THE PROBLEM: Pull every line that holds the word "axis" from the entries.

Items listed in a dataset
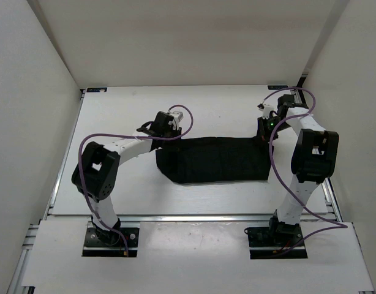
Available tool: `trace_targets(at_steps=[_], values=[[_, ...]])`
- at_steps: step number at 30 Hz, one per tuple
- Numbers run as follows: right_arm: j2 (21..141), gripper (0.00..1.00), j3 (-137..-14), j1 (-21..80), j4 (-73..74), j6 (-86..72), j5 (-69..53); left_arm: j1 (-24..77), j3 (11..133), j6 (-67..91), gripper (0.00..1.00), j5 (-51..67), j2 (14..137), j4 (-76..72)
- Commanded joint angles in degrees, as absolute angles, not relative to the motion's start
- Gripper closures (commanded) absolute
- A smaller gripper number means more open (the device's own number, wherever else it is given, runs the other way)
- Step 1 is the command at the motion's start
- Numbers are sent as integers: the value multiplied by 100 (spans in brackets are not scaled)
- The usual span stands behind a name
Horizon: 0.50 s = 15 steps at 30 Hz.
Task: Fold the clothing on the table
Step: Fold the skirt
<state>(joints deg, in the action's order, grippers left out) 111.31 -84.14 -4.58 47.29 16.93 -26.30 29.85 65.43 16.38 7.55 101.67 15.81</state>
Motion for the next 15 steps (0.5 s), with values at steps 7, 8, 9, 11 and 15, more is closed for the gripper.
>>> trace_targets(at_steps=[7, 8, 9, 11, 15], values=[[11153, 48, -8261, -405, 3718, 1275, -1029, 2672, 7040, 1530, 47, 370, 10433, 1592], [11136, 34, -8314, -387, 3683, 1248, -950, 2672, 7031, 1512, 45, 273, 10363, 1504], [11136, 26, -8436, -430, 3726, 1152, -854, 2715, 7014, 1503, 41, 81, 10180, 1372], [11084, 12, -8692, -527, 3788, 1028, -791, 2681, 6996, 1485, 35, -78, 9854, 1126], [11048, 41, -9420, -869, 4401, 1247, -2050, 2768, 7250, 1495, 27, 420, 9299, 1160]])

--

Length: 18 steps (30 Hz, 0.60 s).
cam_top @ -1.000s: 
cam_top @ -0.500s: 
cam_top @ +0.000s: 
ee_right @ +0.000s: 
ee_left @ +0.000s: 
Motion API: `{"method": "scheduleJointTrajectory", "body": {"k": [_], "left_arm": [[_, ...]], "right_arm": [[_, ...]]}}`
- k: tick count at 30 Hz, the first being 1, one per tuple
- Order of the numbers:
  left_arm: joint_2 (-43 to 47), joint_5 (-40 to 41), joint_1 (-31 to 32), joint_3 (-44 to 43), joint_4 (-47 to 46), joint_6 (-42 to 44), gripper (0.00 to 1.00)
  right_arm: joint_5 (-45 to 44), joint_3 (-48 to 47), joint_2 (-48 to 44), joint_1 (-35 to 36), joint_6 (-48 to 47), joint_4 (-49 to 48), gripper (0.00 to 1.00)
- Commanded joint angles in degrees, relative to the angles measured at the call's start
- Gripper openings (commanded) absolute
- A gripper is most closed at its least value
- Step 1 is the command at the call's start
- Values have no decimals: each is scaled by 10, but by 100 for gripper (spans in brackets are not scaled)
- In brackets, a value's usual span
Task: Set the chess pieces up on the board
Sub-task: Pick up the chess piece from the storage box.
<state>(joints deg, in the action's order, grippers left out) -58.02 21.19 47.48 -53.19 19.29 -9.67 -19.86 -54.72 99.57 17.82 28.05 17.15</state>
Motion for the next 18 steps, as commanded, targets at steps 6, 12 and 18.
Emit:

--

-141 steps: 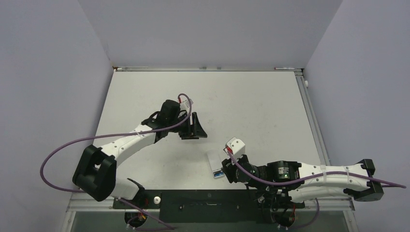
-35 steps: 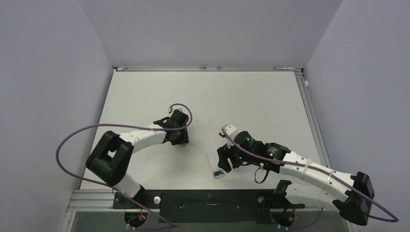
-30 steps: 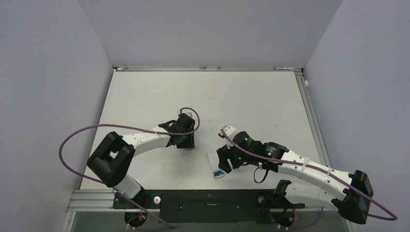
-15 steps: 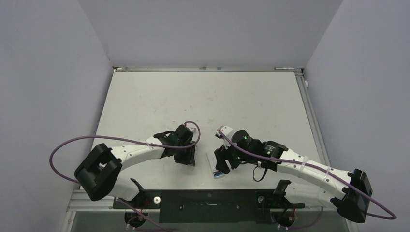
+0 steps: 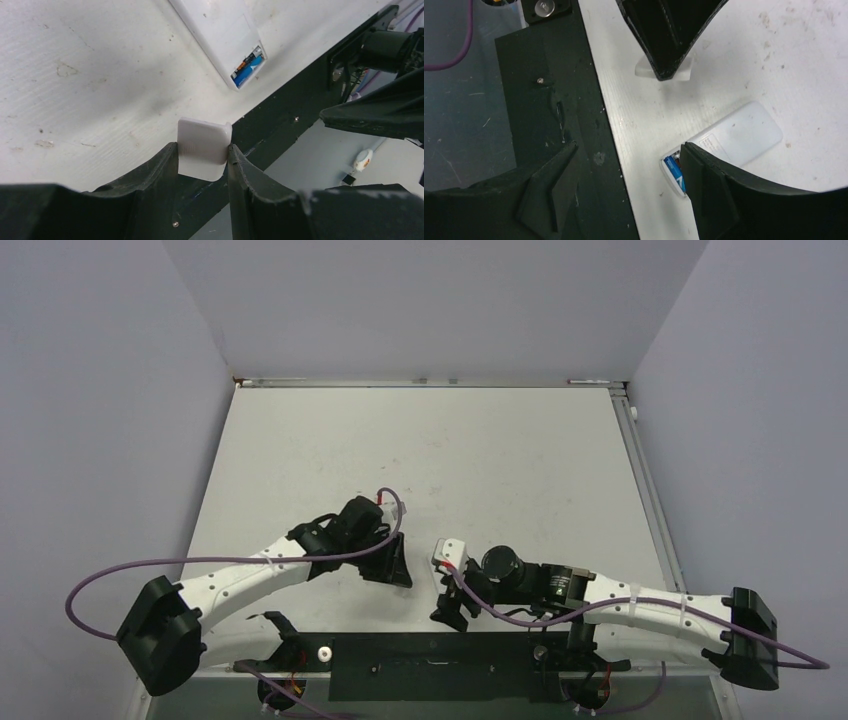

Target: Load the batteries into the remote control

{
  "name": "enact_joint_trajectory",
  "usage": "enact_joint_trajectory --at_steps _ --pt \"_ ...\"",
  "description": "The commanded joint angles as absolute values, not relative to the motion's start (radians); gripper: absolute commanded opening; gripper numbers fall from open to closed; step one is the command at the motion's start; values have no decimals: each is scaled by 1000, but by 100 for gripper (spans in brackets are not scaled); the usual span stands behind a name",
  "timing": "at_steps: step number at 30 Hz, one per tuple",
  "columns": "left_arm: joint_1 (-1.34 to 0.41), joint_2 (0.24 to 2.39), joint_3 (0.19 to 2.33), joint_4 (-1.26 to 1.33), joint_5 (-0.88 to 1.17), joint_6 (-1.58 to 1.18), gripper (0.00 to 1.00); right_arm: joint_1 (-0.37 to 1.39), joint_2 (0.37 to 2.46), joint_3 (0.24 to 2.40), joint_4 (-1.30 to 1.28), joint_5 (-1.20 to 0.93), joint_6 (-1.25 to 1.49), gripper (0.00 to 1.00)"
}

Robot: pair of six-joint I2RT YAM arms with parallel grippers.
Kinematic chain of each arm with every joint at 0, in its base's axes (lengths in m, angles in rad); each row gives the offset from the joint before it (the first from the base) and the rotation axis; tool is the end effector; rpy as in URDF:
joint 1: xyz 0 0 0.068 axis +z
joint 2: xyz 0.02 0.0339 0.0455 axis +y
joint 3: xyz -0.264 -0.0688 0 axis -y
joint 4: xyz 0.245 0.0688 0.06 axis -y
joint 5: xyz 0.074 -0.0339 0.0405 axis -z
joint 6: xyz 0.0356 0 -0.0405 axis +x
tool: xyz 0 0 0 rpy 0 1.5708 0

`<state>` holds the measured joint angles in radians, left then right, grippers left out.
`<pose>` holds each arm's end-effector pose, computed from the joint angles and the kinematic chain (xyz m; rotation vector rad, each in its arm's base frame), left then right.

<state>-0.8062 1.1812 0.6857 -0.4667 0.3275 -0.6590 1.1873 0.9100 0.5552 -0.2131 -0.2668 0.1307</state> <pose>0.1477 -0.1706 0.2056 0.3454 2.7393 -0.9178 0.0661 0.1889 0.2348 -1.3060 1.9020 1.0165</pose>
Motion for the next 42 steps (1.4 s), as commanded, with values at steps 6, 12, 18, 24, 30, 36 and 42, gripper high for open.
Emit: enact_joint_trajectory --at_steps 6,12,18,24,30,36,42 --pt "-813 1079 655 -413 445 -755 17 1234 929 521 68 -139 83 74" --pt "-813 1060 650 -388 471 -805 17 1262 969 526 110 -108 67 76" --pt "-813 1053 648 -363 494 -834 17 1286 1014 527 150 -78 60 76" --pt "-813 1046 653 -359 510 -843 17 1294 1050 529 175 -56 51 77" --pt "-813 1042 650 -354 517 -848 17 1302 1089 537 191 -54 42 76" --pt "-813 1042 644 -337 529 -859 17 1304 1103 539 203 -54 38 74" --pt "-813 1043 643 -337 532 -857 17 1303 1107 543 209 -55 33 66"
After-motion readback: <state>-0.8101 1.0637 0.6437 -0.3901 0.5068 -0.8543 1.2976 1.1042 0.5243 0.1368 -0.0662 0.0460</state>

TASK SOLUTION:
Kinematic chain of each arm with every joint at 0, in its base's axes (lengths in m, angles in rad); each row gives the offset from the joint before it (the first from the base) and the rotation axis; tool is the end effector; rpy as in URDF:
joint 1: xyz 0 0 0.068 axis +z
joint 2: xyz 0.02 0.0339 0.0455 axis +y
joint 3: xyz -0.264 -0.0688 0 axis -y
joint 4: xyz 0.245 0.0688 0.06 axis -y
joint 5: xyz 0.074 -0.0339 0.0405 axis -z
joint 6: xyz 0.0356 0 -0.0405 axis +x

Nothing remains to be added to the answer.